YOUR GOAL: The answer must consist solely of the lines from the line with "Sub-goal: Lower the" to the final line of the data below, reproduced exactly, pictures omitted.

-------- RECORDED INFORMATION

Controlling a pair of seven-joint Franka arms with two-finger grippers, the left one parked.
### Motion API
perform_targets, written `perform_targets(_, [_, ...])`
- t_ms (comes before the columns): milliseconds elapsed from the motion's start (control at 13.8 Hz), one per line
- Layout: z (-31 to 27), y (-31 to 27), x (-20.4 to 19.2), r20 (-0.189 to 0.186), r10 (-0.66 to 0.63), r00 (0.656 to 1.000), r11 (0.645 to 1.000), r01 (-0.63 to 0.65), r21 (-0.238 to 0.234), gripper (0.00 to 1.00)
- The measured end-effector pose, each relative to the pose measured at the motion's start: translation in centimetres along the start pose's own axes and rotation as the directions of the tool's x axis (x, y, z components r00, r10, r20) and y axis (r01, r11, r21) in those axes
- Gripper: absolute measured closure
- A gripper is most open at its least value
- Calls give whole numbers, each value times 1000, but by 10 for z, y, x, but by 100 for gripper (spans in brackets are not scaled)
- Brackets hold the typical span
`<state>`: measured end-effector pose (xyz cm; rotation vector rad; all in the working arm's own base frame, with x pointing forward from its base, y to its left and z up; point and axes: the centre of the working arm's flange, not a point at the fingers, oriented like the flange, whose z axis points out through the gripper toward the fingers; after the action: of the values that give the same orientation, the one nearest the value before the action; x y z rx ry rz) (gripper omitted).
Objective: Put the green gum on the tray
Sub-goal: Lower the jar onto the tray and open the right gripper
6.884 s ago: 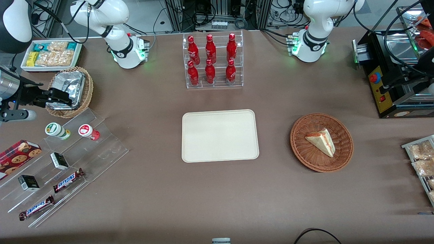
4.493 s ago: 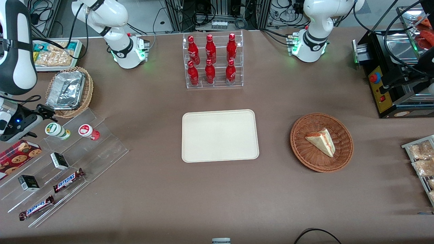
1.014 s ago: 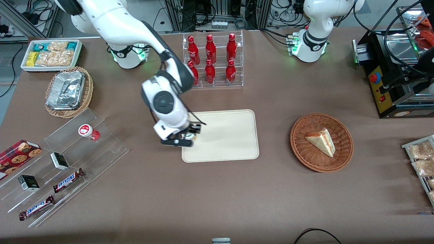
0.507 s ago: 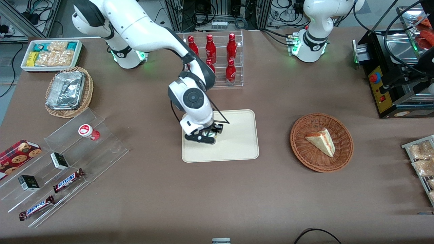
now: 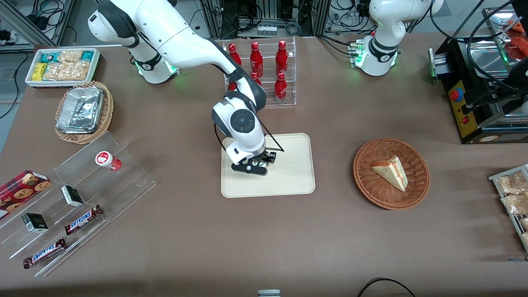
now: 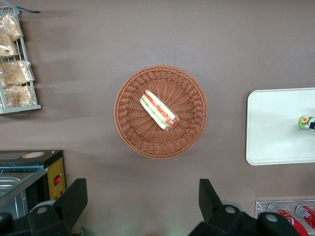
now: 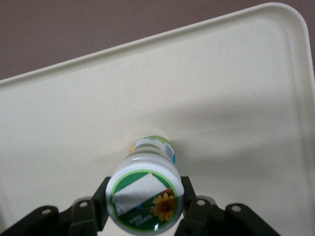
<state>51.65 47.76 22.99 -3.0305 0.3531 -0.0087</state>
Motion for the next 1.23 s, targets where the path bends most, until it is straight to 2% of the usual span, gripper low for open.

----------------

SOLUTION TO THIS EXERCISE:
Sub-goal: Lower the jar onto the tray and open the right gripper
6.884 s ago: 
4.493 s ago: 
1.014 s ago: 
0.507 s ago: 
now: 
now: 
now: 
<state>51.65 47.76 22.99 -3.0305 0.3531 -0.0087</state>
Motion for the next 1.23 s, targets where the path bends most, until it is straight to 2% of the usual span, gripper low for open.

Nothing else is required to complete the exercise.